Your father laughs. ‘This coffee is no good,’ he says. ‘It makes my heart race. It tastes bitter. Why do I drink it? Habit and superstition. I believe it sobers me when I have been drinking. I believe it sharpens me up when I am tired. I believe that an offer of coffee to friends equals the hospitality of a thousand welcomes. You and science would tell me that coffee doesn’t sober, doesn’t relax, doesn’t revive, doesn’t welcome, that it shortens my life, costs a fortune, disrupts the economy of Brazil, and if left too long in the coffee pot will corrode the silver. But try to stop me drinking it! I don’t care for the dictatorship of science. Nor do your neighbours. Freedom of choice. Deceive yourself at will, that’s the motto of the nation. Harness superstition. Turn it to your advantage. Milk it dry!’

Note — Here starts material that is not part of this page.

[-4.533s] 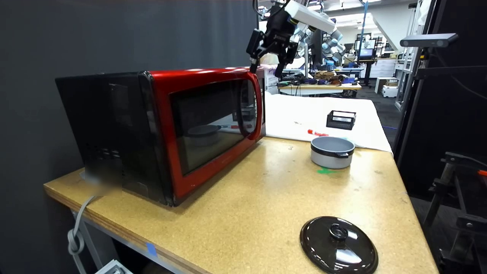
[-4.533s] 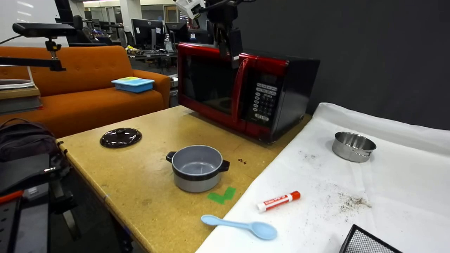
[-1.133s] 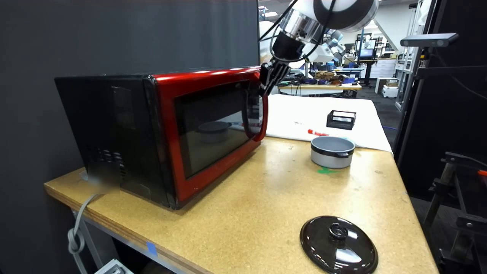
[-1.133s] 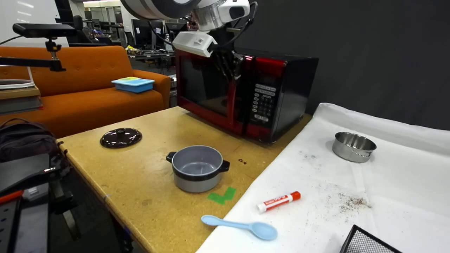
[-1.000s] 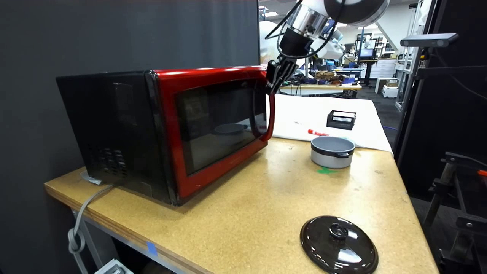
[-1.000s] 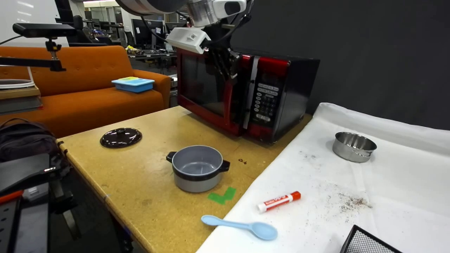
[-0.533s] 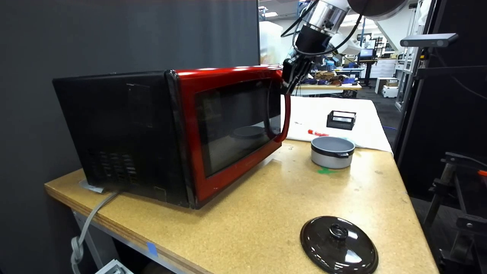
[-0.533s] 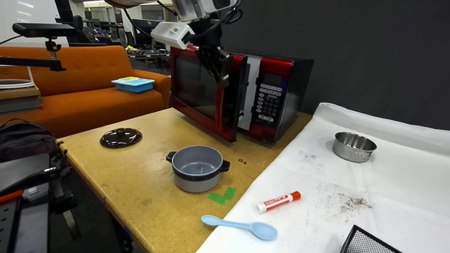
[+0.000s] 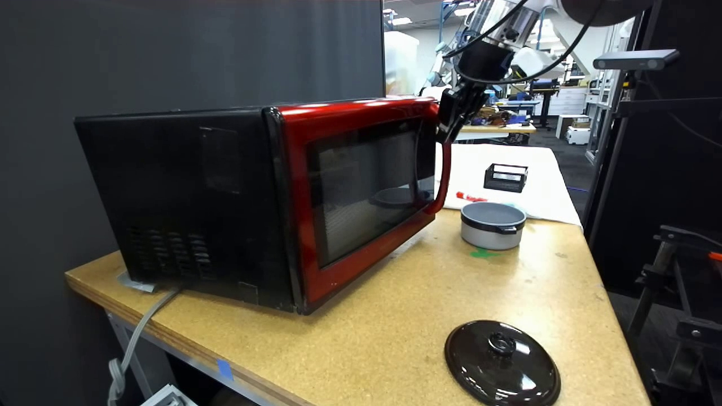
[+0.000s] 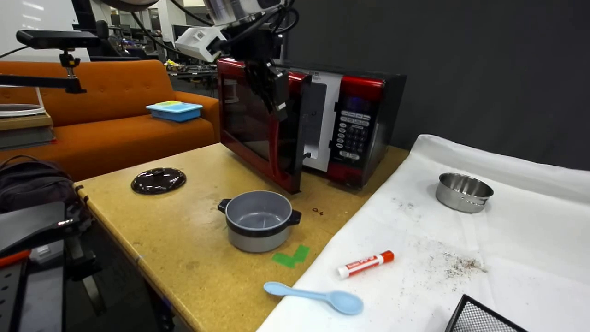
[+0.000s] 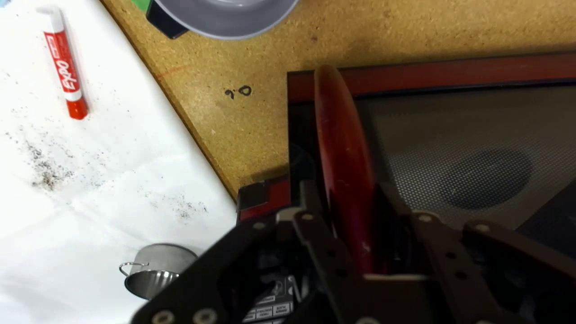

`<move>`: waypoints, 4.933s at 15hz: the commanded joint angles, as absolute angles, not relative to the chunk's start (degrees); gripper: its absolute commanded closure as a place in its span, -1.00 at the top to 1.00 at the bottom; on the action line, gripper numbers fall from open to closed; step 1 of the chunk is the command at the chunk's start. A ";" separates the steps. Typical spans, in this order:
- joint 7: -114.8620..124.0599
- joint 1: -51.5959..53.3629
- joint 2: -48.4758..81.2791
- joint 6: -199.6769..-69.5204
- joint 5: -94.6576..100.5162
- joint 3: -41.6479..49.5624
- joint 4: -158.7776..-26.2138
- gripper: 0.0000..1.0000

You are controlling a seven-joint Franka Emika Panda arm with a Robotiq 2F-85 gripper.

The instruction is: Pick the marker from the bowl and put it on the table, then open the microwave and pick the black object and put it in

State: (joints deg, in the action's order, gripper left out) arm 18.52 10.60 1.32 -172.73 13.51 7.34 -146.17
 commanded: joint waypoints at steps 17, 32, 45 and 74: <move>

NOWADAYS I do not dream of the wide valley and the ragged heads of sunflowers but of a white, cool office with banks of telephones and the clatter of tills and typists. I see myself with friends in an anteroom. I rehearse long conversations with the fellow students of my own sons and daughters at the university. I am unhurried with them and gently inquisitive. They love so much to sit and talk with me about their studies or their trips to Europe.

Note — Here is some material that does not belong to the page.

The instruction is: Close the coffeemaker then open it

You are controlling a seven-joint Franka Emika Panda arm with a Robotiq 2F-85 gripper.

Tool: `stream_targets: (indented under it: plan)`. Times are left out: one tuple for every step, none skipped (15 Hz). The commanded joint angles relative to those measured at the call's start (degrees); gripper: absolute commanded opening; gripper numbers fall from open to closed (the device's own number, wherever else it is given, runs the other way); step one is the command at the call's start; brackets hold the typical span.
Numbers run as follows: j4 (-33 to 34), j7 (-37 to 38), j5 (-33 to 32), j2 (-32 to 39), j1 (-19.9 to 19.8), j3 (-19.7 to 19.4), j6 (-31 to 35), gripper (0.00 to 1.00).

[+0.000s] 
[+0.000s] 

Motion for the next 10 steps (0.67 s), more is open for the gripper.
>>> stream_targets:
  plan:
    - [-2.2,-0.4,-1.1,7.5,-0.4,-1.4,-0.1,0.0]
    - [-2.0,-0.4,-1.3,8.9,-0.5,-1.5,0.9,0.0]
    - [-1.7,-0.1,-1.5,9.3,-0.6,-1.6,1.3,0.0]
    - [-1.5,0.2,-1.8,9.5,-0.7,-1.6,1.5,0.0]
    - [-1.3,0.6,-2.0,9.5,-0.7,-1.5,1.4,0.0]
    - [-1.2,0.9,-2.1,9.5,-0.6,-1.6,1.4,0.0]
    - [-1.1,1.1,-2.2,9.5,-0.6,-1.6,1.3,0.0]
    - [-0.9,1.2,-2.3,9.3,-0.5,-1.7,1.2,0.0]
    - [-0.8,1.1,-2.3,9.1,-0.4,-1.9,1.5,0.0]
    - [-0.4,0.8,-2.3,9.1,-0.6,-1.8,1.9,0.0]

I imagine, too, my homelands far off in the scrub. There, a salaried farm-manager minds my herd and sells measured jars of freemartin milk at fixed prices (cash only) to newly-weds and the childless. I see a lorry with my name on its side collecting supplies of milk each month and bringing it to my shop in the city. Freemartin milk and fresh mullein are now available to all. My best customers here are the tourists who, if they are too timid or cynical to invest in a sachet of dried milk, are eager to spend dollars and francs and marks on coloured postcards of the herd and ‘lucky’ scraps of freemartin hide. I have written and had printed an illustrated booklet on our family and its traditions. It sells well. My dream flowers and expands. My sons and daughters consider their inheritances with placid equanimity.

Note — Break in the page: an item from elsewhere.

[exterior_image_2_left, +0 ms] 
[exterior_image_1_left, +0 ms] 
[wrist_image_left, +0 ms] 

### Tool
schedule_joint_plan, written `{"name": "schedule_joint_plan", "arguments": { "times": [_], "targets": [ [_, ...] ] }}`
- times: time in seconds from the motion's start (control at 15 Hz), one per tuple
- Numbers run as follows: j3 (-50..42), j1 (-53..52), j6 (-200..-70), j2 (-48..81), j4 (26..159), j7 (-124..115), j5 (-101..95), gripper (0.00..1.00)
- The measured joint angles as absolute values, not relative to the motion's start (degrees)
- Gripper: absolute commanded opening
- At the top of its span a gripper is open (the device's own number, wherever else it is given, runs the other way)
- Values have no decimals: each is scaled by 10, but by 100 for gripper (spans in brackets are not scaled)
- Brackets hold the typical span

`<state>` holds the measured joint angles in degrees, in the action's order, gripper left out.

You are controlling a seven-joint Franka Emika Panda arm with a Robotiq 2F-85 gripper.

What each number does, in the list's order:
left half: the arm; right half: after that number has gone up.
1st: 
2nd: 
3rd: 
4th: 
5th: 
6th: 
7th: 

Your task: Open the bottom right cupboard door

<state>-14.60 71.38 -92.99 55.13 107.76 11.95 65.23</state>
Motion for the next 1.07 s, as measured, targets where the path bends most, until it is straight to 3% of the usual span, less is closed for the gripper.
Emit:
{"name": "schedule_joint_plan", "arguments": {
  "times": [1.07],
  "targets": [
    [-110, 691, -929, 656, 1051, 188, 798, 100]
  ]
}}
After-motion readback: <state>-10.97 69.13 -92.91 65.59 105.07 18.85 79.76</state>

But in more sober moments I do not dream. I mark time. Each year I visit my father during the Harvest Vacation and contemplate our cattle, infertile and refractory, as they butt and low amongst the tough grasses and the stunted thorns. In the village now they call me Talking Skull. My neighbours are always keen to share my father’s jokes. They mean no harm. My father, rather than weakening and ageing, seems to grow stronger and more vigorous. Has he grown a little taller, even? He has no grey hairs. His back is square and straight. His teeth and eyesight have not deteriorated. I fancy that he fears his heirs and has determined to live for ever.

TWO. The World with One Eye Shut

THE SOLDIERS say that I am fortunate. I have the best cell in the block. Its window (if I stand on my bunk with my head pressed close to the outer wall and one eye shut) allows a view of the outside world, the medley, careless, trading town from which they have removed me. My open eye can follow an angle which cuts across the barracks yard and squeezes between the back of the regimental offices and the pinkstone building which faces on to the town. Beyond is my view, a thin, upright oblong topped by the sky with, once in a while, the ornament of a plane or helicopter or hawk. Diluted in the distance are the hilltop houses where the bigwigs and the lordlings live, the hotels of the bankside district, the trees of Deliverance Park, the river where all of this began.